Cavill Avenue is a street and a pedestrian mall in Surfers Paradise, Gold Coast, Queensland, Australia. It is in the heart of the Surfers Paradise shopping and entertainment district. It was named in honour of the man credited as the founder of Surfers Paradise, James Cavill, known as Jim Cavill.

== History ==
In 1887, German immigrant Johann Meyer operated a ferry across the Nerang River. From Southport, travellers would follow the Meyer's Ferry Road (now Ferry Road) to a spit of land that created a narrow point in the river (the narrow spit is no longer in existence due to changes in the river and the creation of Chevron Island but is in the vicinity of the Gold Coast Arts Centre). From that point, Meyer's ferry would take the travellers across the river to Meyer's Ferry Road at Elston (as Surfers Paradise was then known) along which the travellers would walk to the surf beach. Businesses established along Meyer's Ferry Road at Elston which created the main street of Surfers Paradise now known as Cavill Avenue. Although the surf beaches of Elston were a popular destination, the lack of road access limited the extent of residential and commercial development.

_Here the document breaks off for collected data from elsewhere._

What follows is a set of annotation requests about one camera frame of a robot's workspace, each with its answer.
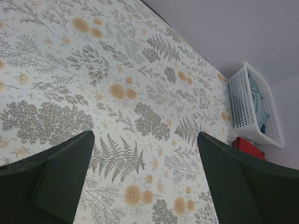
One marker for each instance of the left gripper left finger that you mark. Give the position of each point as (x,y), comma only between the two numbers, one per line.
(45,188)

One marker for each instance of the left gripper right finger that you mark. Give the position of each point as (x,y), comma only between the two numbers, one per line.
(246,189)

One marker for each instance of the red t shirt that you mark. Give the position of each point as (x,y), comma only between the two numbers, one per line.
(248,148)

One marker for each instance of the dark blue t shirt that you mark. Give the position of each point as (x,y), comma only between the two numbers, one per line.
(263,128)

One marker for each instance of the white plastic basket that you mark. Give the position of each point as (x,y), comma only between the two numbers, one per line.
(245,123)

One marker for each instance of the light blue t shirt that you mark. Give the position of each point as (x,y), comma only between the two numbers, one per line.
(261,115)

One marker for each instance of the floral patterned table mat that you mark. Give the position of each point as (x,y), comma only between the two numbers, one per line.
(112,67)

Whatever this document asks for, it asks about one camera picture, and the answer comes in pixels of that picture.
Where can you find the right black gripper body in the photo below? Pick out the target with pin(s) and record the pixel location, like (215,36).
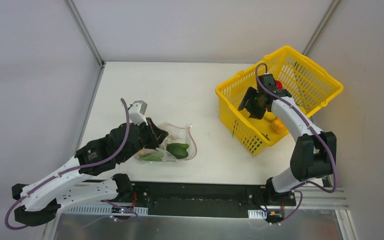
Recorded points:
(258,100)

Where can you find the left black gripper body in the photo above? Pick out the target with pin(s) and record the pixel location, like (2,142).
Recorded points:
(150,133)

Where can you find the green leaf vegetable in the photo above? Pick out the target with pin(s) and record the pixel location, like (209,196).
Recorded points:
(153,156)

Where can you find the red tomato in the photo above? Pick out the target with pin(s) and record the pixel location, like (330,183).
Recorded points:
(279,85)

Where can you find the orange bell pepper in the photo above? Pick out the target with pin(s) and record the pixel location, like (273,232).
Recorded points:
(278,126)

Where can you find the clear pink-dotted zip bag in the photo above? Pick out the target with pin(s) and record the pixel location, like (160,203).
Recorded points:
(175,134)

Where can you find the dark green avocado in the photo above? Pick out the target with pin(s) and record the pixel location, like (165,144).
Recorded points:
(178,150)

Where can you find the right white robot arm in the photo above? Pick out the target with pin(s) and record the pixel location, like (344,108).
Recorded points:
(314,153)

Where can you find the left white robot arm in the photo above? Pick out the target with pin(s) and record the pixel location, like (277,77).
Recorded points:
(40,202)

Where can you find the yellow plastic basket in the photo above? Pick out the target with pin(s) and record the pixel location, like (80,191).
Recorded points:
(309,84)

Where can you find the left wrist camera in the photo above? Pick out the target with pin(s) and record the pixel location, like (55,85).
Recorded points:
(137,112)

It was not until 1925, when the Jubilee Bridge was built across the Nerang River between Southport and Main Beach, that Surfers Paradise was opened up for tourism and associated development. During the same period Jim Cavill built the Surfers Paradise Hotel on the south eastern corner of Ferry Road and the South Coast Road.

In 1945, in response to a letter from Mr. E Shersby to name streets after local pioneers, the Southport Town Council decided to rename the section of Ferry Road east of the Nerang River, and in front of the Surfers Paradise Hotel, in honour of Jim Cavill. It was decided to name the section of Ferry Road west of the Nerang River after Johann Meyer.

== Geography ==
Between the Surfers Paradise Beach and Orchid Avenue, Cavill Avenue is a pedestrian mall. The Centro Surfers Paradise is a major shopping centre on pedestrian section of Cavill Avenue. The Circle on Cavill is the second shopping centre on the street, located at the western end of the road, near the Gold Coast Highway.

Located near the intersection of Surfers Paradise Boulevard and Cavill Avenue is the G:link Cavill Avenue Station. The G:link is the Gold Coast's light rail system connecting Broadbeach with Helensvale via Surfers Paradise, Main Beach, Southport, Gold Coast University Hospital, Parkwood and Helensvale.

The Soul is a 243 m tall skyscraper and the second tallest skyscraper on the Gold Coast behind Q1. The building is situated on the Esplanade just to the north of Cavill Avenue. At the river end of the street are the two towers of Circle on Cavill.

== Events ==
The mall is the centre of the annual Schoolies celebrations. According to crime statistics the mall is an alcohol fueled violence hotspot.